谢晏之看着她的背影,出声喊道,“周姑娘。”
“谢公子还有事吗?”周琼玉回头,不解的望着谢晏之。
虽然她在这里住了也有月余的功夫了,但几乎和谢晏之没有额外的交流。
除了有关于拓拔绫的情况以及他自己的病情以外,周琼玉跟他的接触并不多。
“在下有些事情想要请教周姑娘。”
“好。”周琼玉倒是没有推辞。
两人在一侧的石桌边坐下,谢晏之轻轻缓缓的道,“周姑娘擅长医术,我想询问的事情同我的身体有关。”
“谢公子你说。”
“不知为何,每月我总会有那么几日感觉浑身无力,眼睛视物很模糊,更甚至于吃东西也尝不出味道。”

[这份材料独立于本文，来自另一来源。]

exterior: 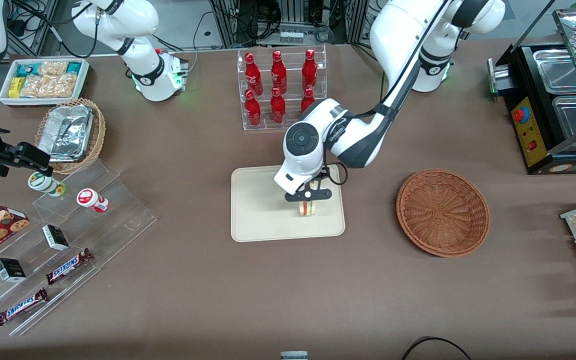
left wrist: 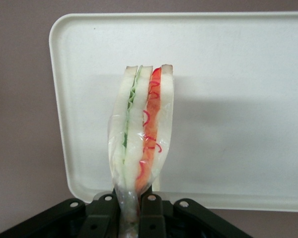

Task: Place sandwich from basket to tray
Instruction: 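Lower the sandwich onto the tray and open the left gripper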

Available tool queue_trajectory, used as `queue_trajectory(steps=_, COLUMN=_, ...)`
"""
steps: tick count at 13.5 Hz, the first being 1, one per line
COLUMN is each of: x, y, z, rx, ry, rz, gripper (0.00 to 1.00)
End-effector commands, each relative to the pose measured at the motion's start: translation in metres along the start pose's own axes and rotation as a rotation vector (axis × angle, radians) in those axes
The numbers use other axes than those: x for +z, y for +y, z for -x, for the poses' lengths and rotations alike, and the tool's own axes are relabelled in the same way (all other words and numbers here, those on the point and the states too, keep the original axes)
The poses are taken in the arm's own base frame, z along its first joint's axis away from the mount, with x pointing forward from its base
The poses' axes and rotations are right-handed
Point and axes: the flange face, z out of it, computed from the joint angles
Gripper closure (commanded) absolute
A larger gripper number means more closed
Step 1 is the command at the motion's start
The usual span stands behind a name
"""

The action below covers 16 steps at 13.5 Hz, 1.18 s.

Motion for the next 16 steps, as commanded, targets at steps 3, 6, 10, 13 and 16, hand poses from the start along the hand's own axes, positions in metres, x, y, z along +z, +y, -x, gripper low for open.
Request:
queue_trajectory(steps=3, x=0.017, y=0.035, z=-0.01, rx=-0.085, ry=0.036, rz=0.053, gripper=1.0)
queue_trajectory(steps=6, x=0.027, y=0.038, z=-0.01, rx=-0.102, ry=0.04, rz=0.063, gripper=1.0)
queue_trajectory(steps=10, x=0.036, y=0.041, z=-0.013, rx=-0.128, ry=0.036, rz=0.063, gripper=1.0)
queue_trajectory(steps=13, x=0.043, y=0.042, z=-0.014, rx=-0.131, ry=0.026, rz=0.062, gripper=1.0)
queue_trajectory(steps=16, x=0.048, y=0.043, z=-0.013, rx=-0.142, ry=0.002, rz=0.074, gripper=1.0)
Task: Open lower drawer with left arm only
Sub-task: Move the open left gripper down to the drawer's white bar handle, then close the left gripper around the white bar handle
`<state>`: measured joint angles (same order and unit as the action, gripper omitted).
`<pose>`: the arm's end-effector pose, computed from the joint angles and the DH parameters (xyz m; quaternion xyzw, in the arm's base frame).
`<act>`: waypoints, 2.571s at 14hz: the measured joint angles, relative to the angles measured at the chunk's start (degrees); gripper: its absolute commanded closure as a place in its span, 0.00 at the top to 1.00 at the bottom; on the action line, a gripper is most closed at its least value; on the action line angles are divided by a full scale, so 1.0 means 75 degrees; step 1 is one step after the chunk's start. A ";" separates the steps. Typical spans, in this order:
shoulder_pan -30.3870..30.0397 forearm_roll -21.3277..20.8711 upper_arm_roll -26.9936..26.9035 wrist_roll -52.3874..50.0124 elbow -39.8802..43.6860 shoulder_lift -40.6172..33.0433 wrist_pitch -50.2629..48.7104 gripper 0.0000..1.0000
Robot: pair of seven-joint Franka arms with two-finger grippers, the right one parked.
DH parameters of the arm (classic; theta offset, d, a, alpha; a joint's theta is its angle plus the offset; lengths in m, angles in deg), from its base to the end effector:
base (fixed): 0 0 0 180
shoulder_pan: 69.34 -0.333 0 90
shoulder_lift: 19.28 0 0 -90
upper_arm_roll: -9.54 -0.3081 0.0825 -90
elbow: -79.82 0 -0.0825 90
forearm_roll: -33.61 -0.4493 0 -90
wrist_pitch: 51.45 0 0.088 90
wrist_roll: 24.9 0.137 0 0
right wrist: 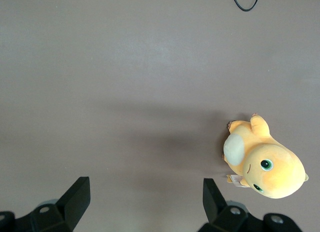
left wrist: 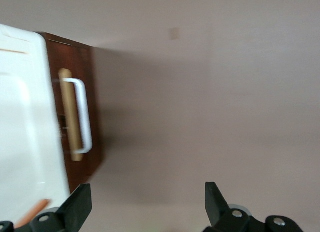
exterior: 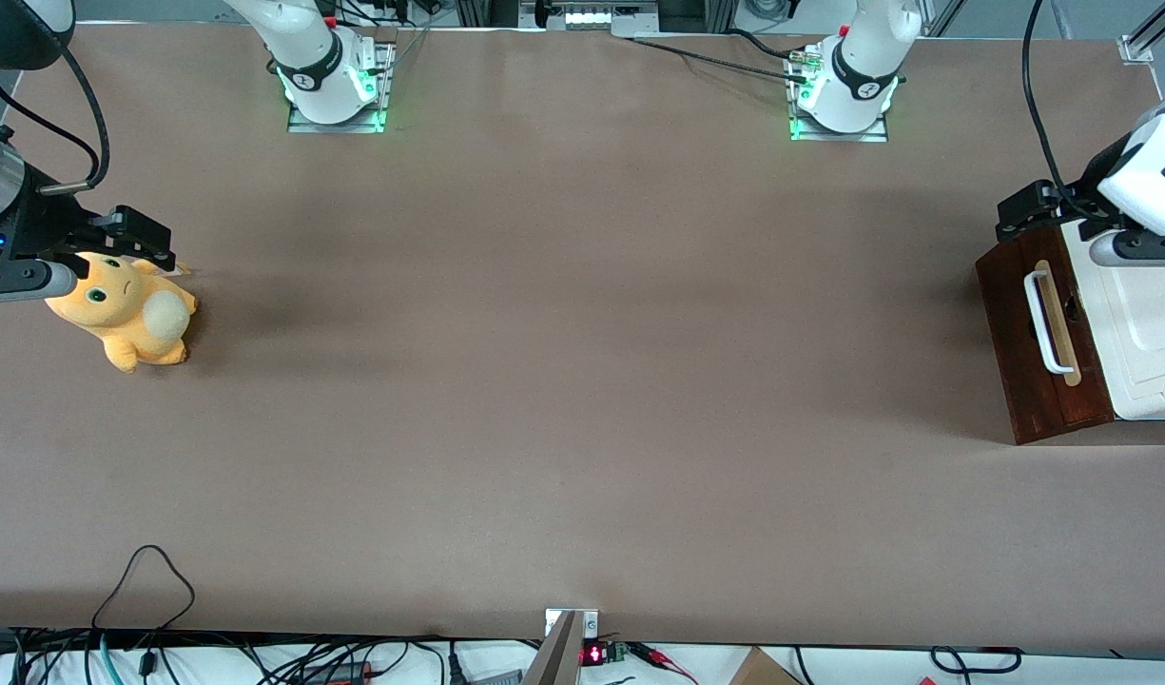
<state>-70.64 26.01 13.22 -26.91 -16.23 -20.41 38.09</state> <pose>0.6062 -0.0072 0.5429 -0.9966 0.0058 0.0443 0.0686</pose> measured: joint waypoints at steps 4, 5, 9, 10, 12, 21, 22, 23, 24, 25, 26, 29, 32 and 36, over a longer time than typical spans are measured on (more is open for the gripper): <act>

这事谢晏之并未同拓拔绫说起过,因为怕她担心,好在他每回发作几乎都在晚上,倒也就这么瞒过去几月。
周琼玉长睫轻颤着,心里很清楚这就是以往谢晏之的状况。
她之前说要帮他治疗,可暂时并未想到好的方法,也不敢轻易尝试。
她只知道谢晏之体内应是一种罕见的毒,且是娘胎里带来的。
“谢公子将手伸出来,我先给你看看。”周琼玉不动声色的道,怕被谢晏之看出端倪。
“多谢周姑娘了。”
谢晏之依言,便将手臂伸了出去。
周琼玉将手搭在他的脉搏之上,垂下着眼眸,随后询问了谢晏之一些问题,一一记下。
谢晏之的眼眸中一闪而过的探究,状似无意的问道,“周姑娘同我家娘子认识许久了吗?”
“算是许久了。”
从朔州城相遇到如今,也有七个多月了。
“除了周姑娘和子墨,我从未见过娘子同其他人有来往。”谢晏之又道,“倘若孩子出生,满月之礼该如何办,还请周姑娘指点一二。”
周琼玉心里咯噔了一下,完全不知道该怎么回答。
因为她心里很清楚,倘若拓拔绫生下了孩子,坐完月子之后肯定会立刻回宫。
而谢晏之……
他会忘记这里的一切,忘记与拓拔绫的相处,甚至忘记这个孩子。